I take pity on Japan as the only nation on Earth to fully internalize grind culture as their source of existential meaning to an even more toxic degree than the United States.

If they didn't exist, I probably would deem such a thing unsustainably improbable, but there it is.

To be clear, I'm not referring to places where the poor are exploited to work even longer hours at more physically brutal jobs for basic survival, I'm talking about self proclaimed "developed" nations whose citizens are indoctrinated to proudly jump into the productivity volcano as some kind of honor/life's purpose/sense of identity in itself, and who wouldn't have it any other way.

[–] Zehzin@lemmy.world 8 points 1 year ago* (last edited 1 year ago) (1 children)

South Korea is more the first case than the second, no?

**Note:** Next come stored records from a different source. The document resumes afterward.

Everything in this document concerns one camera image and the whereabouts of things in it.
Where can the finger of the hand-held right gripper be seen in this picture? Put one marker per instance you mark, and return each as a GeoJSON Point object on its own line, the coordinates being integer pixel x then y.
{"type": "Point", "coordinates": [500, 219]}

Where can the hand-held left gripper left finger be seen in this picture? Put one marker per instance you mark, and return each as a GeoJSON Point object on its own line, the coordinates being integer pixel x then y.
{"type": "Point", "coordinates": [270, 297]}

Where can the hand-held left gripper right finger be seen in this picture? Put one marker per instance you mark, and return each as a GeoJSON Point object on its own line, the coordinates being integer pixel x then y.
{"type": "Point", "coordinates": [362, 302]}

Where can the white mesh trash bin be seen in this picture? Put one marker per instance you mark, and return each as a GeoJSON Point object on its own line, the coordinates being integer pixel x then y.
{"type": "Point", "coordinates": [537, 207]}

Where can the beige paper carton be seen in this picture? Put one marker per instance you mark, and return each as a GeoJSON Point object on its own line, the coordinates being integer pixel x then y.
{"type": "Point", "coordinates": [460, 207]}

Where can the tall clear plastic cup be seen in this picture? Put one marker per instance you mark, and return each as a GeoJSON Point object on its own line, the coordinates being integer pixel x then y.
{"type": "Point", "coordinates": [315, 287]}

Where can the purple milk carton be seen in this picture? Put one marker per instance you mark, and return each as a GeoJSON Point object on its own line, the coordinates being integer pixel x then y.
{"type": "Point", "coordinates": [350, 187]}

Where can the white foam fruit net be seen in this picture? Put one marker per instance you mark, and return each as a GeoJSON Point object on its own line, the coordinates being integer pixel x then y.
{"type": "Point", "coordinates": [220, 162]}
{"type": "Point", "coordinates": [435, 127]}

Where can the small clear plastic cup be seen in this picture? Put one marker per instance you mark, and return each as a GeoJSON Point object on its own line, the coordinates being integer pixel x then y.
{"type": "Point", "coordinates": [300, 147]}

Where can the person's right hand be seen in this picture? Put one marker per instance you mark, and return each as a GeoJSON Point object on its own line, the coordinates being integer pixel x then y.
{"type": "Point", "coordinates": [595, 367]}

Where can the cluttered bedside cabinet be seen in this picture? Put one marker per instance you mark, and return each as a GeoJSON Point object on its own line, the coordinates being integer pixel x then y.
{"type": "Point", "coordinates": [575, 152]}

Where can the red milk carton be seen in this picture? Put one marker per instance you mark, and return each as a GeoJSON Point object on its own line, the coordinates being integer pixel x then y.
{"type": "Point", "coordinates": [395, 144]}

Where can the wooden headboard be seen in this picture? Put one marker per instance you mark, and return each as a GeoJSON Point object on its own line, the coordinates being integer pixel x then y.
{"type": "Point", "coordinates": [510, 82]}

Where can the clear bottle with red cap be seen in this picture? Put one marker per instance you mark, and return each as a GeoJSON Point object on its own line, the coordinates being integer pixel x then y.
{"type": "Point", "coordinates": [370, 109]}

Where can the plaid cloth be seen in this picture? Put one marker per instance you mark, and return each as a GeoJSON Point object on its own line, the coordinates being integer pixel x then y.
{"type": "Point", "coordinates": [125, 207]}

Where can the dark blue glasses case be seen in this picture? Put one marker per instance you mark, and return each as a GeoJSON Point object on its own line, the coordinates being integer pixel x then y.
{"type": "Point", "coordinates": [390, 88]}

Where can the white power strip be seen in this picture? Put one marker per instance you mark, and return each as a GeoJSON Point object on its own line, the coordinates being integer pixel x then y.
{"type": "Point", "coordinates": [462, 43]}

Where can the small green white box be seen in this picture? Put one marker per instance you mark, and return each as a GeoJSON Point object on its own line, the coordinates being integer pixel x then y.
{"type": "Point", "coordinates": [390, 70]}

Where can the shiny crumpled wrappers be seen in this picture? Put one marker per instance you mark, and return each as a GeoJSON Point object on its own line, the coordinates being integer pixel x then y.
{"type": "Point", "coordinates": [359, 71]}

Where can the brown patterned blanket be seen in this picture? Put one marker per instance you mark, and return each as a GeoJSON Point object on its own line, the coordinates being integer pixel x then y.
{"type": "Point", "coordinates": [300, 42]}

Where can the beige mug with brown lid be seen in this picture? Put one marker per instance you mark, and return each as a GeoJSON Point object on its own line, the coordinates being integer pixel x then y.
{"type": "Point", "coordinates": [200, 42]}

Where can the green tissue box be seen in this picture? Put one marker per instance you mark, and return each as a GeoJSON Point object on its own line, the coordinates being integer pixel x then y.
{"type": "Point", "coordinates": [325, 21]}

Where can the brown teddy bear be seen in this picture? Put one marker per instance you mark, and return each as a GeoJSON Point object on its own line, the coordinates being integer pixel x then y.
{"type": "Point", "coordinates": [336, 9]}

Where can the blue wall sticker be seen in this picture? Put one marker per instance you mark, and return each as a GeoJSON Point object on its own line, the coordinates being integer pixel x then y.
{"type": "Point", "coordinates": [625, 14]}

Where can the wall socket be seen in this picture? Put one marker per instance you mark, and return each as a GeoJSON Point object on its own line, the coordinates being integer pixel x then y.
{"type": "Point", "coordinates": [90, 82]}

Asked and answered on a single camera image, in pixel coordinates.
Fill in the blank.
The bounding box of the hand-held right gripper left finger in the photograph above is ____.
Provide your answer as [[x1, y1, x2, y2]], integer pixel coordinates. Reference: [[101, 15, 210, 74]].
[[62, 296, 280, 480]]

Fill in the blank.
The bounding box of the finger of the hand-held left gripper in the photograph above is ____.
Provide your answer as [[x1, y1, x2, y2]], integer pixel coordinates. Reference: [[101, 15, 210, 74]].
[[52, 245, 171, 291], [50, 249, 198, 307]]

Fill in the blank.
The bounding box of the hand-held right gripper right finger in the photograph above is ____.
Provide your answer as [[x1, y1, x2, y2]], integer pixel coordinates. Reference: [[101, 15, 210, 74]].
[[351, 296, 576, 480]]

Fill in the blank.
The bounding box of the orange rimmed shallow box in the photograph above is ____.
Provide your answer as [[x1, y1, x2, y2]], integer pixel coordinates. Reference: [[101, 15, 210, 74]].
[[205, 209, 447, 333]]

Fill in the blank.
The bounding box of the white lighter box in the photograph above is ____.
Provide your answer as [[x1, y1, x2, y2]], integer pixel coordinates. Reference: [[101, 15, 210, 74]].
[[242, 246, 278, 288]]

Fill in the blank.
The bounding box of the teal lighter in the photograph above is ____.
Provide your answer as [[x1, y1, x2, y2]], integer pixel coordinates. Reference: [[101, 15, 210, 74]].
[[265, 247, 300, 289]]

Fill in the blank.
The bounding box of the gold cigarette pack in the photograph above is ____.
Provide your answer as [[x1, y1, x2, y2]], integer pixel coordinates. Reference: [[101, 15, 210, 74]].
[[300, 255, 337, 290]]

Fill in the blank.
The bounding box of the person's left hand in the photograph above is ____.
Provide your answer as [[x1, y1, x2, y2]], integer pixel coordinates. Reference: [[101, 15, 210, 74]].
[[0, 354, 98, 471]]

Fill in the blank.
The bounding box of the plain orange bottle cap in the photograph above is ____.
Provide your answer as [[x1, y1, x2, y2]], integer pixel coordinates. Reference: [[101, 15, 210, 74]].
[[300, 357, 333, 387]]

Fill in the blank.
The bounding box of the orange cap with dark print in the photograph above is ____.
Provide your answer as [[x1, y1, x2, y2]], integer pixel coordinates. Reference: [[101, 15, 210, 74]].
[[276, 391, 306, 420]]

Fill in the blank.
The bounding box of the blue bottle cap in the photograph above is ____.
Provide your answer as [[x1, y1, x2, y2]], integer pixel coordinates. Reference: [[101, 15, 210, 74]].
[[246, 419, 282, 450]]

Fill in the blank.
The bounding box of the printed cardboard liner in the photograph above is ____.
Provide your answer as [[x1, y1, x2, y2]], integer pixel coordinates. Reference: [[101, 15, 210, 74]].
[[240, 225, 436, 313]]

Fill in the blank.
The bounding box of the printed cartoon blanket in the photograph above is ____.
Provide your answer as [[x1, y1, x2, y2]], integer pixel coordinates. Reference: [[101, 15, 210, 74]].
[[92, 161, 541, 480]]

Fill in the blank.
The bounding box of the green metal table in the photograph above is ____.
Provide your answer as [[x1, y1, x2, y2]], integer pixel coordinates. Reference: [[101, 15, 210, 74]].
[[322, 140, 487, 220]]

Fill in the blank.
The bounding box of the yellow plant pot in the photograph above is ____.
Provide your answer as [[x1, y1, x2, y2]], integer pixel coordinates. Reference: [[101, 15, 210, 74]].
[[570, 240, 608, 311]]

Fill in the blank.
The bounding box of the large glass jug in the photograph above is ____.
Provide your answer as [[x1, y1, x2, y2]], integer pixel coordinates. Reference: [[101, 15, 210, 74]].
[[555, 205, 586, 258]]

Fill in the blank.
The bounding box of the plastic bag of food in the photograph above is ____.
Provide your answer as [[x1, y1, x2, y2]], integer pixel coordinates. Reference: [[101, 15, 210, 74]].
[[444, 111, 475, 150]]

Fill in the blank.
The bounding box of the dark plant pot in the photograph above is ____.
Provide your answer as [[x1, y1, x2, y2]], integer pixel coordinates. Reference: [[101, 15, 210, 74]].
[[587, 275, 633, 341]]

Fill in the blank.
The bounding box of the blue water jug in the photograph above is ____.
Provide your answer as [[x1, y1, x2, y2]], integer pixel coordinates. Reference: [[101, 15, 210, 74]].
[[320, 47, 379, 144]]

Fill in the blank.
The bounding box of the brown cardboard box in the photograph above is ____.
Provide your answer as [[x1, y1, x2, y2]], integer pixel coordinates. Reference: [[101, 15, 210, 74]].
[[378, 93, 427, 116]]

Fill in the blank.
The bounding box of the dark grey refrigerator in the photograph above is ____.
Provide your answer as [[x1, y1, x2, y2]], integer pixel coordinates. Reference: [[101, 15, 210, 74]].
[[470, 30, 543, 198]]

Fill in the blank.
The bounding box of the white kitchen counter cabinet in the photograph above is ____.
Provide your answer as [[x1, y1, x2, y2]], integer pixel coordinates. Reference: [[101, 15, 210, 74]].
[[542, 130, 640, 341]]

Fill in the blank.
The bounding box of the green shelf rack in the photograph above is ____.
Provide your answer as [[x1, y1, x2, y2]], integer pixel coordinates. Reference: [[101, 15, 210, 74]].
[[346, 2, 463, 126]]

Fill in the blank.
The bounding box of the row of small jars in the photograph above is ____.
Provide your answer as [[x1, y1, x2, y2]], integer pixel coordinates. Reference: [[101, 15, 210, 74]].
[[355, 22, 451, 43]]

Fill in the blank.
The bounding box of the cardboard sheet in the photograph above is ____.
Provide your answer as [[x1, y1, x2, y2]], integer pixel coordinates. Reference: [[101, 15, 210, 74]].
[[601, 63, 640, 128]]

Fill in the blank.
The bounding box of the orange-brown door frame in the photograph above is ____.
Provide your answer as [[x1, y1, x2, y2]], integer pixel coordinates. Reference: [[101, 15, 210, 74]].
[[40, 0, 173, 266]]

[–] AllonzeeLV@lemmy.world 5 points 1 year ago* (last edited 1 year ago)

Completely fair.

That said, when there was a proposal to increase standard work hours in South Korea recently, the people rejected it loudly. There is a desire in SK by many to achieve work life balance, which would be something of a slur in Japan.

Everything I've ever seen of Japanese culture would indicate so much as speaking against something like that would get you ostracized by the vast majority.

[–] embed_me@programming.dev 1 points 1 year ago

I'm not from the original "developed" nations but imo occupation is a pretty big factor in one's identity.